I saw her then, saw everything she had done to get to this point, and what she must’ve been willing to do to maintain it. The righteous cause: to protect her family. Built on presumptions and lies.

She stared at me, and I saw her gaze roam around the patio, the open doorway to the house—and I knew she couldn’t stop now.

I raced out the back patio, the gate creaking sharply, the wood hitting the fence on the other side. I had to get home, lock the door, call someone—

“Stop it!” she called, and I felt her arm wrenching mine back, just outside my fence line.

“What are you doing?” The voice came from beside us. We turned to face it together.

Tate stood before us with a gun in her hand, haphazardly pointed toward the ground.

“Why do you have a gun, Tate?” I asked. Her hair was in a bun, and she was wearing a matching pajama set, and she looked so young—so disconnected from the gun in her hand.
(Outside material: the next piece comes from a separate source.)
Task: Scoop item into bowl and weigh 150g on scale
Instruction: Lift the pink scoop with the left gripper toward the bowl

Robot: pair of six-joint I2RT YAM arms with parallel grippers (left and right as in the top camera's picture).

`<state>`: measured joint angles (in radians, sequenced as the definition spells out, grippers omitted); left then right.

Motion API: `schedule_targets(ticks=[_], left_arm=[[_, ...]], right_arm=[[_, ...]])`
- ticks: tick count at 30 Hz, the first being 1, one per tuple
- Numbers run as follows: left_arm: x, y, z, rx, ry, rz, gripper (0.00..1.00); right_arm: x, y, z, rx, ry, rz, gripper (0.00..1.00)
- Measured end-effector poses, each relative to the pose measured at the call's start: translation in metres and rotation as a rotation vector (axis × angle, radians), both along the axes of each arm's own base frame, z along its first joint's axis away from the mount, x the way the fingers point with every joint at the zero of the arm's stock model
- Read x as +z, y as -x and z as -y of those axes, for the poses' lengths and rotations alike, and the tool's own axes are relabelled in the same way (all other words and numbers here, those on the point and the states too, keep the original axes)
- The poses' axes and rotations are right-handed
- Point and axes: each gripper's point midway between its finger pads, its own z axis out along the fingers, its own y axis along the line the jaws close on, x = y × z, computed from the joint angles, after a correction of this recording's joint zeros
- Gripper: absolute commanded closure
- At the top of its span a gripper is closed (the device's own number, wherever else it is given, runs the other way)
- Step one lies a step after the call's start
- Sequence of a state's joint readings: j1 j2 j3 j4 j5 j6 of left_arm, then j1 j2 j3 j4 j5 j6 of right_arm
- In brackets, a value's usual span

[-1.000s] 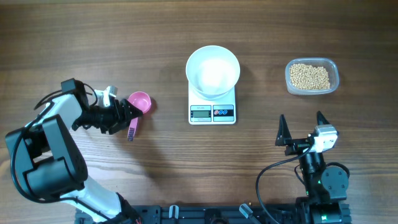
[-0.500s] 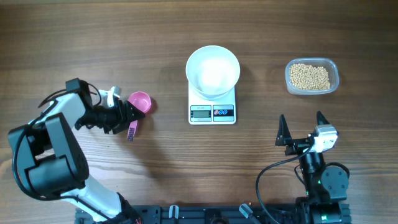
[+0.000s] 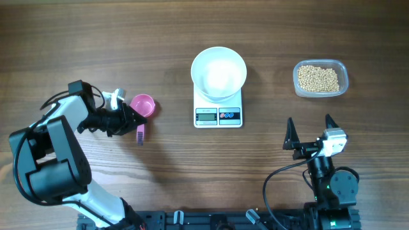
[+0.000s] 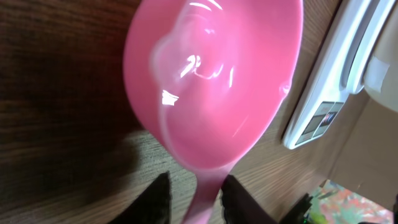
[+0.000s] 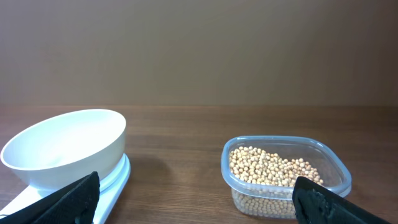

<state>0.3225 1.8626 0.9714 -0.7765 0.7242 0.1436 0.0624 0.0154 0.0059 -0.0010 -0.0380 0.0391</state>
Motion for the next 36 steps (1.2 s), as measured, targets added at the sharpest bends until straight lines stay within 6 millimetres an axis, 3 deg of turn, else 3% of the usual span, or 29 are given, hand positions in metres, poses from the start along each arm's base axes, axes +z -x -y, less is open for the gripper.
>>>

“Why do you think?” she asked, gesturing with it. “For protection. For our protection. Why were you in the Truett house?” Her arm swung wildly in the direction of the open gate behind us, and I cringed as the gun arced my way.

“Tate,” Charlotte said, “my God, put down the gun. We’re just talking things through—”

“I heard you,” she said as her back gate creaked behind her, swaying in the wind. “I heard yelling.”

“Everything’s fine,” Charlotte said. “Tate, go back to bed. Put the gun away, and—”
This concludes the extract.